[Opening INPUT DATA section]

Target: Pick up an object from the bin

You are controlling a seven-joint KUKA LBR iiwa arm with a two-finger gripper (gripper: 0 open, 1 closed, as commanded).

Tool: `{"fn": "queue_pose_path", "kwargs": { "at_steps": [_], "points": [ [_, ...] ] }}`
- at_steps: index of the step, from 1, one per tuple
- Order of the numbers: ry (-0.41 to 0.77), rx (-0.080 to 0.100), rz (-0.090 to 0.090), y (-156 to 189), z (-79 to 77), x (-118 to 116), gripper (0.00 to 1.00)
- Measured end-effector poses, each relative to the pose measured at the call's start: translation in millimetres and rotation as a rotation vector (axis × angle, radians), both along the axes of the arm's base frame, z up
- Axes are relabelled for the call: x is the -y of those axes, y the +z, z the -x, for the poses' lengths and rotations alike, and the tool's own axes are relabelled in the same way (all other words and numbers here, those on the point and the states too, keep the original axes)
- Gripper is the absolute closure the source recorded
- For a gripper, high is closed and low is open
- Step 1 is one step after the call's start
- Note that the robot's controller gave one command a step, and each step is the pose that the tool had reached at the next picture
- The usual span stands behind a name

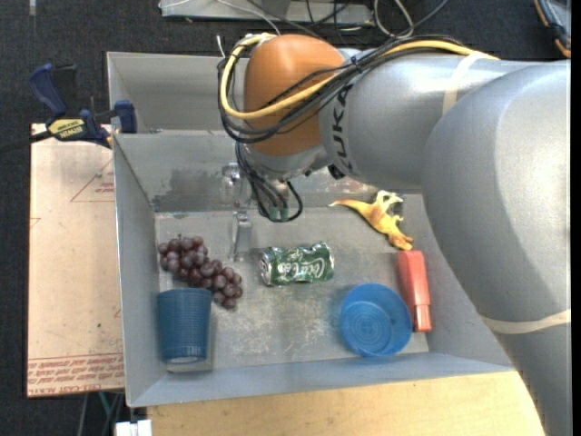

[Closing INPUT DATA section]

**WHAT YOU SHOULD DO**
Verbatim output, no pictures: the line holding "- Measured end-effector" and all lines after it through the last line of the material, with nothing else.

**WRITTEN RESPONSE**
- Measured end-effector poses, each relative to the pose measured at the call's start: translation in millimetres and rotation as a rotation vector (axis × angle, radians), both along the axes of the arm's base frame, z up
- Axes are relabelled for the call: x is the -y of those axes, y the +z, z the -x, for the poses' lengths and rotations alike, and the tool's own axes are relabelled in the same way (all other words and numbers here, those on the point and the states too, keep the original axes)
- Gripper is the absolute closure the source recorded
- For a gripper, high is closed and low is open
- Step 1 is one step after the call's start
- Note that the robot's controller gave one command a step, and each step is the pose that the tool had reached at the next picture
- The usual span stands behind a name

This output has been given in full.